(Records contained in a dataset)
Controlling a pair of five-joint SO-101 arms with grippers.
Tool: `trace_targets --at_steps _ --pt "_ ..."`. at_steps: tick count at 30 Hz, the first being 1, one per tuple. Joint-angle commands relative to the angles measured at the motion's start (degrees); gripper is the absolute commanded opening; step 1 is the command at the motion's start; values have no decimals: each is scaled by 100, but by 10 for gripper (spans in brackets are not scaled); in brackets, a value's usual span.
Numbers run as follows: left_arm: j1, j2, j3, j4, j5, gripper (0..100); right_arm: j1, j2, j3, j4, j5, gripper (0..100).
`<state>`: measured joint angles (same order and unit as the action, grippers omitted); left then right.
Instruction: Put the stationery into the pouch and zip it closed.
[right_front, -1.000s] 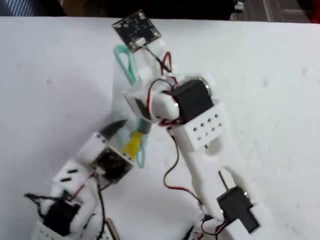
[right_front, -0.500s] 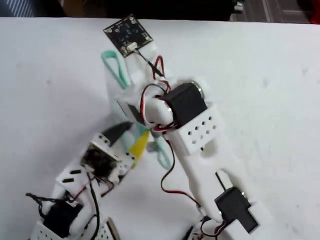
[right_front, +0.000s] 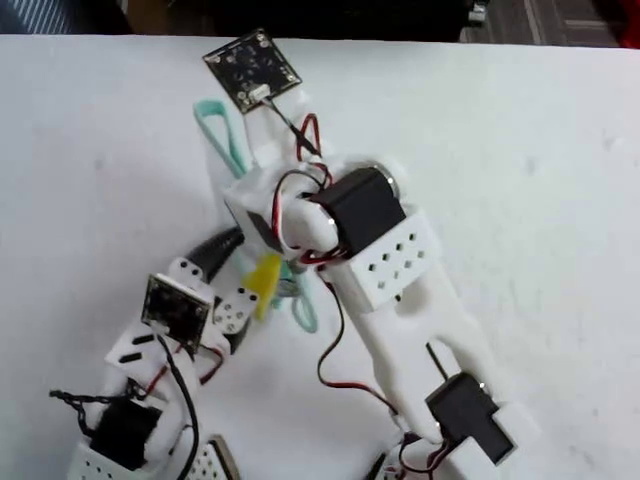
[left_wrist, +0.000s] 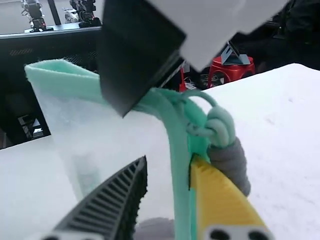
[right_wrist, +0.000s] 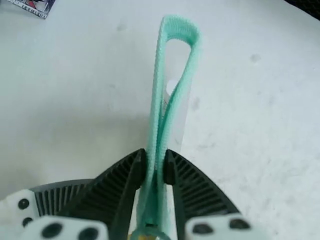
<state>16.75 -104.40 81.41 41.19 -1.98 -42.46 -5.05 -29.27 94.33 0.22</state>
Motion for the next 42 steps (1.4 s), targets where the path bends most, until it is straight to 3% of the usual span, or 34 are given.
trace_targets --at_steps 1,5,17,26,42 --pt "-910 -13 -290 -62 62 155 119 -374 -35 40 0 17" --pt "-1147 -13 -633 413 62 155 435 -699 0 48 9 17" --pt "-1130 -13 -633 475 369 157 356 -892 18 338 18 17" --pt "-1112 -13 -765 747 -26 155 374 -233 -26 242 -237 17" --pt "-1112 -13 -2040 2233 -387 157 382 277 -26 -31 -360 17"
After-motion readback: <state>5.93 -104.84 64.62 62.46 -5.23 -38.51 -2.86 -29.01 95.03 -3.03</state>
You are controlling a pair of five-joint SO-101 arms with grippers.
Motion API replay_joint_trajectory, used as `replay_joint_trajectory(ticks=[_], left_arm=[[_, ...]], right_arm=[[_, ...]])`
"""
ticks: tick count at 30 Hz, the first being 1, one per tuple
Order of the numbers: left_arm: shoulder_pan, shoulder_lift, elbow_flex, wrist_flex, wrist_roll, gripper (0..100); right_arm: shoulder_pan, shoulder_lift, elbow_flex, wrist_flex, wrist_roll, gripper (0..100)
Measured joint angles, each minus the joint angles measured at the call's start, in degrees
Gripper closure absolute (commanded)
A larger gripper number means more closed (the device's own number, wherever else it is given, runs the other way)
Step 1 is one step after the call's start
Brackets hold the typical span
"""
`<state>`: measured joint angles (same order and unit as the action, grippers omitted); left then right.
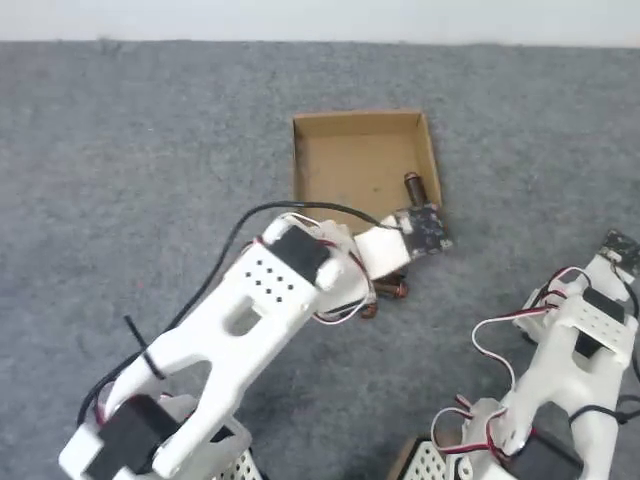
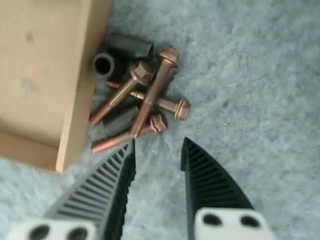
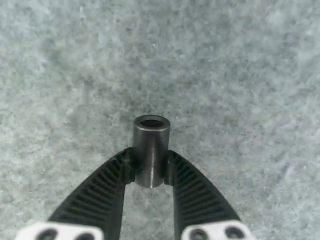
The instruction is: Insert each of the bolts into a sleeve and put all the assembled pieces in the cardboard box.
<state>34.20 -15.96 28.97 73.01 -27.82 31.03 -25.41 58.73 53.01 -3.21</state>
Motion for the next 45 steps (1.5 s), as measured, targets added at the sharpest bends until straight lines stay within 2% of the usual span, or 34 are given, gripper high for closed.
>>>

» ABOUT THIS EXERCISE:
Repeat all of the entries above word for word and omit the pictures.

» WRITTEN RESPONSE:
Controlling a pair of five-joint SO-101 arms with grippers.
Tool: `trace_targets --at_steps _ --pt "_ ..."`. at_steps: tick count at 30 Hz, the first being 1, one per tuple. Joint-angle commands relative to the angles measured at the motion's start (degrees); gripper is the absolute commanded opening; step 1 is the command at the motion's start; values have no decimals: each is scaled by 100, but by 10 for gripper (spans in brackets are not scaled); in brackets, a value's usual span.
Numbers run as follows: left_arm: j1, j2, j3, j4, j5, gripper (0..100); right_arm: j1, j2, j3, j4, j5, gripper (0..100).
`<state>`: measured joint angles (same order and unit as the action, grippers omitted); left then right.
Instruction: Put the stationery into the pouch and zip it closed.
[right_front, -1.000s] 
[right_front, -0.500s] 
[right_front, +0.000s] 
[left_wrist, +0.000s] 
[right_wrist, +0.000s] 
<state>16.75 -104.40 81.41 41.19 -1.98 -42.46 -5.05 -29.27 94.33 0.22</state>
Motion for the next 42 steps (1.4 s), targets where the path bends most, until it is straight to 3% of the usual span, or 34 are given.
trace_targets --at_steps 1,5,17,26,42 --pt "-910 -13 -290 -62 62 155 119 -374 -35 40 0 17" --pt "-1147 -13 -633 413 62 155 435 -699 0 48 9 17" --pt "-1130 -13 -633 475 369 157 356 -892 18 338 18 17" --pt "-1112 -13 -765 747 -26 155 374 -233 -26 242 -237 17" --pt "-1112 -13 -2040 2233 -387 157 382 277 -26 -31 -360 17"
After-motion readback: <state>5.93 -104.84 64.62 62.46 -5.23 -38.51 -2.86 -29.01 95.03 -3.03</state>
You are controlling a pair of five-joint SO-101 arms with grippers.
Motion API replay_joint_trajectory, used as `replay_joint_trajectory(ticks=[_], left_arm=[[_, ...]], right_arm=[[_, ...]])`
"""
ticks: tick count at 30 Hz, the first being 1, one per tuple
Order of the numbers: left_arm: shoulder_pan, shoulder_lift, elbow_flex, wrist_flex, wrist_roll, gripper (0..100); right_arm: shoulder_pan, shoulder_lift, elbow_flex, wrist_flex, wrist_roll, gripper (0..100)
Measured joint angles, each minus the joint angles measured at the call's start, in degrees
Gripper closure absolute (commanded)
A larger gripper number means more closed (the device's own number, wherever else it is given, runs the other way)
Step 1 is one step after the call's start
Brackets hold the typical span
"""
`<state>`: measured joint angles (same order and unit as the action, grippers omitted); left then right.
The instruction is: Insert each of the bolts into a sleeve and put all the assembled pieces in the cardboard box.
<state>34.20 -15.96 28.97 73.01 -27.82 31.03 -25.41 58.73 53.01 -3.21</state>
Motion for the next 45 steps (1.5 s), as measured, targets added at the sharpest bends until straight lines stay within 2% of the usual span, or 34 are given, gripper high for closed.
>>>

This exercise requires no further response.